《绿色的青春》第11章 第十一章 调查
次日清晨,林静雪迷迷糊糊的睡醒了,她慢慢转过身,钱飞不知何时已经醒了。
钱飞侧躺在她身边,眼睛睁着,看着天花板,眼眶的红血丝还没完全下去,脸色发白,下巴的胡渣乱糟糟的,林静雪的心忽然沉了一下。
往常钱飞醒来总会先把她搂得死紧,脸埋在她颈窝里,对着她脸上亲一口再亲一口,今天却只是安静的躺着,手放在她腰上,却没用力往自己怀里带。
她眨了眨眼,声音还软着,带着刚睡醒的鼻音“钱飞……你醒了?”
钱飞明显顿了一下,才慢慢转过头来,挤出一个笑。
“嗯,醒了。”
那个笑,比平时浅了点,林静雪盯着他看了一眼,总觉得哪里不对,他看她的眼神少了一点往日的亮,多了点藏着的东西。

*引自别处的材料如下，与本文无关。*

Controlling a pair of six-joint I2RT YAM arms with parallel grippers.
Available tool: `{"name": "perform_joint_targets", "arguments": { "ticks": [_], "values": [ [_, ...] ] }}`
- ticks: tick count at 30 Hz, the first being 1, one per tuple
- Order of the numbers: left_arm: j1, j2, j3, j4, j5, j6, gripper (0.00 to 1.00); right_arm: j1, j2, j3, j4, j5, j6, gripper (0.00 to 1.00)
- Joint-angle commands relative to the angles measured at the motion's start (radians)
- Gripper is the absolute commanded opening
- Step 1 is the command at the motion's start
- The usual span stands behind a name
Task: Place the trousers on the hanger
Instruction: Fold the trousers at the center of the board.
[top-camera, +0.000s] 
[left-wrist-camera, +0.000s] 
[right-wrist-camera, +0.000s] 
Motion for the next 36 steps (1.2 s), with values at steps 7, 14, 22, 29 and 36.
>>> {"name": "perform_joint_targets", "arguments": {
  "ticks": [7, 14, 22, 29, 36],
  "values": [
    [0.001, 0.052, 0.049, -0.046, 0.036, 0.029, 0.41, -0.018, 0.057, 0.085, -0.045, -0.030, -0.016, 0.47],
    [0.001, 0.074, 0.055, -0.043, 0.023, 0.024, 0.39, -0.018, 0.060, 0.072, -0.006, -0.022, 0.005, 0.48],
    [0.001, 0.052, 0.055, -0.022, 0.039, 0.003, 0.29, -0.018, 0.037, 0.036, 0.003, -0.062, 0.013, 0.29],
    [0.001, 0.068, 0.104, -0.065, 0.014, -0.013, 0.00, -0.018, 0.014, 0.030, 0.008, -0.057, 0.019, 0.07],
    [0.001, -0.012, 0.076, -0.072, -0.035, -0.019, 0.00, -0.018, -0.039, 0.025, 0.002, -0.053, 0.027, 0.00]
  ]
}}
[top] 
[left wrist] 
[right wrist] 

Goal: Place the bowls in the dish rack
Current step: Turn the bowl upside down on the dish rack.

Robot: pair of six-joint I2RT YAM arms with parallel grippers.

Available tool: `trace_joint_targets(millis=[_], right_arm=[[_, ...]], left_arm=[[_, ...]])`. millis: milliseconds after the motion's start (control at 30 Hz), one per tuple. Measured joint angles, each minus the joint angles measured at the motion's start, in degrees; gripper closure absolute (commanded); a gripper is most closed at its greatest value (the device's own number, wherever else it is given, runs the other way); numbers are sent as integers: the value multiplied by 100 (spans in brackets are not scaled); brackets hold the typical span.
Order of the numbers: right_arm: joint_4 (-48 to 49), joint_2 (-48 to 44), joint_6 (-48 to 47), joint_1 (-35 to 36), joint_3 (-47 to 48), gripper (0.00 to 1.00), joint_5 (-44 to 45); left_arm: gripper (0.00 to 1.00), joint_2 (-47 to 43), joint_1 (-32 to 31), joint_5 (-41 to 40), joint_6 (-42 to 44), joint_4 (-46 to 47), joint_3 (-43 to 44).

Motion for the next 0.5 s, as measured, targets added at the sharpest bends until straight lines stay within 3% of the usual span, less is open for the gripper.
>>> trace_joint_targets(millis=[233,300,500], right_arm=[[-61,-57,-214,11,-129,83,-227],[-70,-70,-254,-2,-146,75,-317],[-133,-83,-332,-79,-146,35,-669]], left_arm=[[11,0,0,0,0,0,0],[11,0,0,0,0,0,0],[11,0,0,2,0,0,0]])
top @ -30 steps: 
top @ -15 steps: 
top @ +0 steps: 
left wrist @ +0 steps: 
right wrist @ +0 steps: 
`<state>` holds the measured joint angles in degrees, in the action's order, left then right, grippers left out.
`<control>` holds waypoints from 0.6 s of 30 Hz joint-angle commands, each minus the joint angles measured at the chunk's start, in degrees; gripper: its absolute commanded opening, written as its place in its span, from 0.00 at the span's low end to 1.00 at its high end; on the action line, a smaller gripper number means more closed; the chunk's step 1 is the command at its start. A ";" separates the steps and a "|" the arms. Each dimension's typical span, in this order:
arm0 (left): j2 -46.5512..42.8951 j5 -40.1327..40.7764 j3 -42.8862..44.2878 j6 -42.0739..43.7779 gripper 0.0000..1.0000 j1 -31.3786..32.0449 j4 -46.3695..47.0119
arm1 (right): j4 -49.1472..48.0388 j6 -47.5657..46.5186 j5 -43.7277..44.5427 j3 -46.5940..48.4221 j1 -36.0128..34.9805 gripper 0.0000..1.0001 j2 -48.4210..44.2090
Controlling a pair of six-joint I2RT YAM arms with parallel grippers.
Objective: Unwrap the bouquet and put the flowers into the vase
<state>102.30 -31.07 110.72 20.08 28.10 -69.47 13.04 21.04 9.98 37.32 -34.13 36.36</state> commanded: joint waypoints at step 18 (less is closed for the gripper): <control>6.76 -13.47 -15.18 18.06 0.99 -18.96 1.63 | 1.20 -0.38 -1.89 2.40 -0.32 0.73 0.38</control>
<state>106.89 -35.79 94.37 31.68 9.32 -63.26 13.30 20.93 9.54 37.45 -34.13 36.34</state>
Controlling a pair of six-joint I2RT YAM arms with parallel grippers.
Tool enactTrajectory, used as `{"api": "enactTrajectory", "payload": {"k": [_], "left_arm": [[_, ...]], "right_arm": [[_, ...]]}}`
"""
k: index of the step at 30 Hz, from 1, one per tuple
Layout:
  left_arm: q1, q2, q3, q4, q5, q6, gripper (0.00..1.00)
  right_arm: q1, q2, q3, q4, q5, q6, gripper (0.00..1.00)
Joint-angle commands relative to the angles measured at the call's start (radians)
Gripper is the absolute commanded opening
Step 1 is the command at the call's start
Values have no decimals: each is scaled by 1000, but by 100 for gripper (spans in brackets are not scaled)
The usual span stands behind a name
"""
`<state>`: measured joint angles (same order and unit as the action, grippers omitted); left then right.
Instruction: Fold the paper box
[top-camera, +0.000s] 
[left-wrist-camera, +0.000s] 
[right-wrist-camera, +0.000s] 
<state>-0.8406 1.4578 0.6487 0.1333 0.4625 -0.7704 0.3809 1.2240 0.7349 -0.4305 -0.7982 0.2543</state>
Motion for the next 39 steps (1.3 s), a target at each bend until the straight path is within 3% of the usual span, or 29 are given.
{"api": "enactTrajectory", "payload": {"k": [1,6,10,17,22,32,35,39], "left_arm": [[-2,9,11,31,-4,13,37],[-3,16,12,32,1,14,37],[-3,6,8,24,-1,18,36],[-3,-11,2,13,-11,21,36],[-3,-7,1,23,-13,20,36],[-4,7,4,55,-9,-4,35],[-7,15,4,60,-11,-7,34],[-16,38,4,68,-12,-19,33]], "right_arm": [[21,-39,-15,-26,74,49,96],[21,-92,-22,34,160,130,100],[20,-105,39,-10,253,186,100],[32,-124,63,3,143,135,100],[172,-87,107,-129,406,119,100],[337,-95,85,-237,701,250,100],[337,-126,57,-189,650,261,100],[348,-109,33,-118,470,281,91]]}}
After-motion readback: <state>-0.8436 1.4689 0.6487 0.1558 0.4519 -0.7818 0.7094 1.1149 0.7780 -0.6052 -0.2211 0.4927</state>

林静雪伸手,轻轻碰了碰他的胸口,试探着问“昨晚……睡得还好吗?”
钱飞的手在她腰上动了动,声音压得低低的“还行……就是做了个梦。”
钱飞没说实话,昨晚在卫生间看到那些视频和消息后,他几乎一夜没合眼,脑子里一遍又一遍地过林静雪被李木按着头操到翻白眼、嘴角流着精液的画面,还有她大腿上那行字,他现在抱着她,胸口好像压着什么东西一样感觉又酸又沉。
林静雪靠在他胸口,听着他的心跳,觉得跳得有点乱,她没再追问,只是轻轻嗯了一声,声音里却带着一丝小心。
两个人沉默了一会儿,林静雪才坐起身,伸手去拿床头柜上的手机,钱飞看着她后背,喉结动了动,却什么也不敢说。
两个人在酒店待到快十一点左右,林静雪跟钱飞才起床去洗漱。
一切收拾好之后,钱飞努力让自己平静下来说道。
“走吧,去吃点东西。”
林静雪点点头,没多问,两个人从房间出来,电梯里安静得只剩呼吸声,林静雪站在他身边,偷偷看了他两眼,总觉得他今天比平时沉默,她想牵他的手,却又怕自己多此一举,只是跟在身旁。
走到一处餐厅,他们找了个靠窗的位置,钱飞点了两份简餐,牛肉面和炸酱面上来后,钱飞没怎么动筷子,只是低着头把面条拨来拨去,林静雪吃得也很少,筷子在碗里搅着,偶尔抬头看他一眼。
“钱飞……你真的没事吧?”
她小声问,声音里带着试探。
钱飞抬起头,勉强笑了笑
“没事,就是有点累,吃吧。”
钱飞把自己的牛肉夹到她碗里,还是一如既往的温柔与细心,但她却总觉得少了点什么,林静雪咬了咬嘴唇,没再说话,只是把牛肉吃掉。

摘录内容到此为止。